Polres Bontang melalui Satuan Reserse Narkoba (Sat Reskoba) kembali mengamankan seorang pria berinisial SUR alias IYUK (34), pada Minggu (5/7/20) lalu.

baca juga: Lantaran Sakit Hati Dipecat, Mantan Karyawan Ajak Keponakan Curi Truk Milik Perusahaan

Pria sehari-hari bekerja sebagai buruh bangunan ini ditangkap di kediamannya Jalan Ahmad Yani Gang Selat Timur RT 1, Kelurahan Api-Api, Kecamatan Bontang Utara. Selain itu barang bukti 4 bungkus plastik klip warna bening berisi butiran kristal yang diduga narkotika jenis sabu-sabu dengan berat kotor 1,17 gram juga ikut diamankan.

Saat diinterogasi polisi, SUR mengaku bila barang itu rencananya akan dikonsumsi sendiri bersama teman-temannya. Dalam keterangannya dia mengatakan telah terbiasa menggunakan barang haram tersebut. Bahkan dia mengonsumsi hampir setiap hari.

“Saya sudah 3 bulan ini pakai (sabu-sabu,Red). Namun bila ada temannya yang mau beli, ya dilayani,” aku SUR.
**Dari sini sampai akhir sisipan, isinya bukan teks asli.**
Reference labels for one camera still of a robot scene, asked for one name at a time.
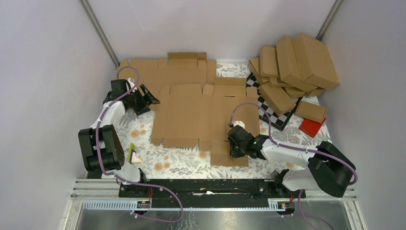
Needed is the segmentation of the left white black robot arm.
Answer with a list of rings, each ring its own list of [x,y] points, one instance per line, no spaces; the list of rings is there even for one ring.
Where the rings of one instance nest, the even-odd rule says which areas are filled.
[[[111,90],[103,101],[99,117],[89,128],[78,133],[82,159],[90,179],[113,176],[123,184],[131,184],[130,191],[135,196],[147,194],[146,176],[140,168],[126,161],[115,129],[128,110],[142,115],[150,111],[150,105],[159,103],[145,85],[136,87],[131,78],[111,81]]]

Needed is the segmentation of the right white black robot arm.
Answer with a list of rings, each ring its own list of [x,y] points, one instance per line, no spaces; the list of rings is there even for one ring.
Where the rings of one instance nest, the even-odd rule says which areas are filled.
[[[328,141],[316,146],[295,145],[266,135],[254,137],[239,125],[233,125],[227,135],[233,158],[249,156],[284,161],[302,168],[285,170],[274,177],[274,190],[278,196],[287,197],[293,191],[319,188],[330,196],[341,198],[347,187],[358,179],[355,165]]]
Kapolres Bontang AKBP Boyke Karel Wattimena melalui Kasat Reskoba AKP I Gusti Ngurah Suarka menjelaskan anggotanya berhasil melakukan pengungkapan kasus narkoba berkat adanya informasi masyarakat.
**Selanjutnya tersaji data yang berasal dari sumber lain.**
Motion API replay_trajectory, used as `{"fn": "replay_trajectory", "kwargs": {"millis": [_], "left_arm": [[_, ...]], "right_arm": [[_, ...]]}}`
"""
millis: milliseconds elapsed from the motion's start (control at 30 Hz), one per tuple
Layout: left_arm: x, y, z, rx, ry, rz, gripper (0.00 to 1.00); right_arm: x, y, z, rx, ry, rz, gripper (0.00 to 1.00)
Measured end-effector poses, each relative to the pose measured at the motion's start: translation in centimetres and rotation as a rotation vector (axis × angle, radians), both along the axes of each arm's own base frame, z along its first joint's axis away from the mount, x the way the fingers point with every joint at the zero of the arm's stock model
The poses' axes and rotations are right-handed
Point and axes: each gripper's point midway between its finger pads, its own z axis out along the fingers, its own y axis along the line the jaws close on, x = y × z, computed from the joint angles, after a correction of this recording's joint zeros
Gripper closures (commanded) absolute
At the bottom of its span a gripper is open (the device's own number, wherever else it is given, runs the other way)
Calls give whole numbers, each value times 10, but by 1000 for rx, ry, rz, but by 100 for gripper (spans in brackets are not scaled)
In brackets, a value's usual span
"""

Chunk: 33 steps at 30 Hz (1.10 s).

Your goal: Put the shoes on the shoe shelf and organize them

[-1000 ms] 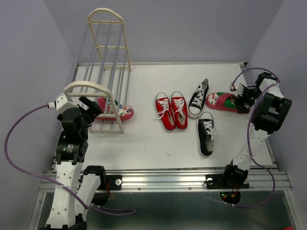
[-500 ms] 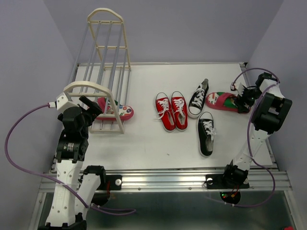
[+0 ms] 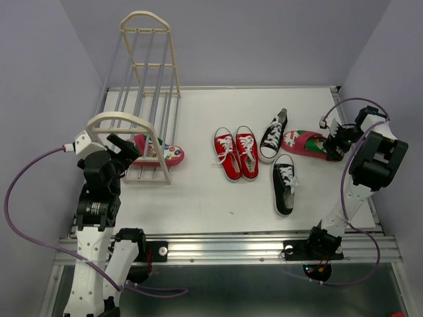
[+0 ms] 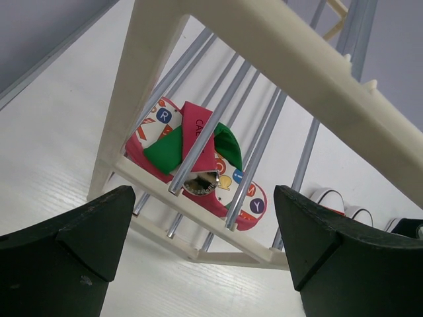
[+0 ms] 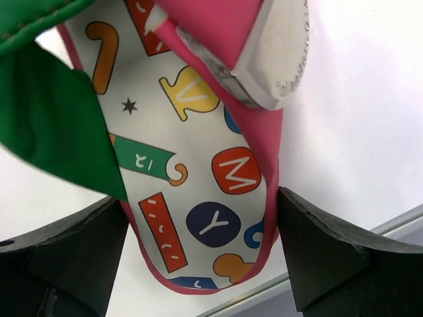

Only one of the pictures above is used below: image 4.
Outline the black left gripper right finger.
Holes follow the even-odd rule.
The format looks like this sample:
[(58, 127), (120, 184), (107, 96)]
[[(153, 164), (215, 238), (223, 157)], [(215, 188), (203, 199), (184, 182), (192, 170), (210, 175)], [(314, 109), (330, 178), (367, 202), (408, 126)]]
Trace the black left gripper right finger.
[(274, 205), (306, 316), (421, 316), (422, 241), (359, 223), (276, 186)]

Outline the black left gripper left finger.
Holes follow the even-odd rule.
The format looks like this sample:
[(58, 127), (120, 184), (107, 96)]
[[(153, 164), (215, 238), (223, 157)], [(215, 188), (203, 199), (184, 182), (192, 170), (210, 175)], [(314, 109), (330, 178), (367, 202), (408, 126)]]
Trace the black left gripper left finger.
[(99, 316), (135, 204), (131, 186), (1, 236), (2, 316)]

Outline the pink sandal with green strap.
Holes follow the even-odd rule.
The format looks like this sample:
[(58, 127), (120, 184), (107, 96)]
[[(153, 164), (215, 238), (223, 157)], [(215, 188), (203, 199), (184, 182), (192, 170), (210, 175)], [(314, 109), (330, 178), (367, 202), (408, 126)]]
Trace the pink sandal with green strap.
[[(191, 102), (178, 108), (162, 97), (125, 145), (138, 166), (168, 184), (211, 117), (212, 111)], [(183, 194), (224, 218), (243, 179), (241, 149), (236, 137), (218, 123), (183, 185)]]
Saat tersangka ditangkap di rumahnya, kata AKP Ngurah, polisi melakukan penggeledahan badan namun tidak menemukan hasil. Kemudian dilakukan penggeledahan rumah dan ditemukan 4 bungkus plastik klip berisi sabu-sabu di lantai ruang tamu rumahnya,

“Selain barang berupa narkoba jenis sabu, anggota juga menemukan barang lain berupa 1 bungkus plastik klip, 1 buah pipet kaca, 1 buah potongan sedotan berujung runcing, dan 1 unit ponsel warna putih,” jelasnya.

AKP Ngurah menuturkan hingga saat ini pihaknya masih melakukan pendalaman terhadap keterangan tersangka asal muasal barang haram tersebut.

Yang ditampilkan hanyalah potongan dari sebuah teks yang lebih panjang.